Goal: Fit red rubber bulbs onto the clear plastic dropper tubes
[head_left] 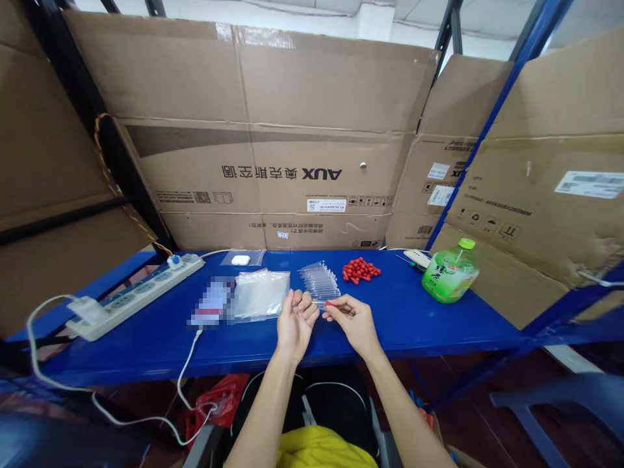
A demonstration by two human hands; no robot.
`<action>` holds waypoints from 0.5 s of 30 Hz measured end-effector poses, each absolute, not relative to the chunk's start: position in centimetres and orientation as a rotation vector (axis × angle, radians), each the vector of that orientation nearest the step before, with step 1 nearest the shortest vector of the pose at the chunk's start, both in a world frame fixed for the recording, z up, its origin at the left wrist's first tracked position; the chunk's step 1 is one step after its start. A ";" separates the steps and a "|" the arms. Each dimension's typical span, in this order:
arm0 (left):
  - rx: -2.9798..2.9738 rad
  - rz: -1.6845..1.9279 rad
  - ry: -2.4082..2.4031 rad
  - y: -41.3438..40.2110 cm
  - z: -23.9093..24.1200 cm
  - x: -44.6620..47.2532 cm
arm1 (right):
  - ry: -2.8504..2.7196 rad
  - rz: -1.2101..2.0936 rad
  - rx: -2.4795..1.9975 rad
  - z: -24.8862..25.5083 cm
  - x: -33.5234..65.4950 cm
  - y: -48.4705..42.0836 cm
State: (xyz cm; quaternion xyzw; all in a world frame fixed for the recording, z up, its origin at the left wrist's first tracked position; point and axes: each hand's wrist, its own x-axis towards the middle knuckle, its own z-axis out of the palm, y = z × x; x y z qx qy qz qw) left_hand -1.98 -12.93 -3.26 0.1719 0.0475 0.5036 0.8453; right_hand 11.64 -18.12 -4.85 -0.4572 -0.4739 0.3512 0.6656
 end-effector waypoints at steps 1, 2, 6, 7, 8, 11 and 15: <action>0.370 1.064 0.104 -12.9 -3.2 -2.0 | -1.077 0.788 -1.031 -4.9 11.7 -18.1; 0.377 1.065 0.108 -13.0 -3.2 -2.0 | -1.085 0.783 -1.030 -4.9 11.7 -18.1; 0.392 1.065 0.119 -13.0 -3.2 -2.1 | -1.104 0.760 -1.034 -5.0 11.7 -18.1; 0.393 1.064 0.120 -13.0 -3.2 -2.1 | -1.107 0.749 -1.037 -5.0 11.7 -18.1; 0.393 1.062 0.119 -13.0 -3.2 -2.1 | -1.111 0.738 -1.041 -5.0 11.7 -18.2; 0.396 1.053 0.118 -13.0 -3.1 -2.1 | -1.124 0.715 -1.048 -5.0 11.7 -18.2; 0.411 1.052 0.127 -13.0 -3.0 -2.1 | -1.129 0.712 -1.052 -5.0 11.6 -18.3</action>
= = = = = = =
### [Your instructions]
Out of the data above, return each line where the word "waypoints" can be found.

### [Exercise response]
`<action>` holds waypoints from 0.5 s of 30 Hz measured end-effector poses, each absolute, not relative to the chunk's start: position in centimetres and orientation as a rotation vector (axis × angle, radians), each the vector of that orientation nearest the step before, with step 1 nearest the shortest vector of the pose at the chunk's start, both in a world frame fixed for the recording, z up, its origin at the left wrist's first tracked position; the chunk's step 1 is one step after its start. A ";" separates the steps and a "|" the arms. Each dimension's typical span, in this order:
 end-effector waypoints at steps 1, 2, 6, 7, 8, 11 and 15: <action>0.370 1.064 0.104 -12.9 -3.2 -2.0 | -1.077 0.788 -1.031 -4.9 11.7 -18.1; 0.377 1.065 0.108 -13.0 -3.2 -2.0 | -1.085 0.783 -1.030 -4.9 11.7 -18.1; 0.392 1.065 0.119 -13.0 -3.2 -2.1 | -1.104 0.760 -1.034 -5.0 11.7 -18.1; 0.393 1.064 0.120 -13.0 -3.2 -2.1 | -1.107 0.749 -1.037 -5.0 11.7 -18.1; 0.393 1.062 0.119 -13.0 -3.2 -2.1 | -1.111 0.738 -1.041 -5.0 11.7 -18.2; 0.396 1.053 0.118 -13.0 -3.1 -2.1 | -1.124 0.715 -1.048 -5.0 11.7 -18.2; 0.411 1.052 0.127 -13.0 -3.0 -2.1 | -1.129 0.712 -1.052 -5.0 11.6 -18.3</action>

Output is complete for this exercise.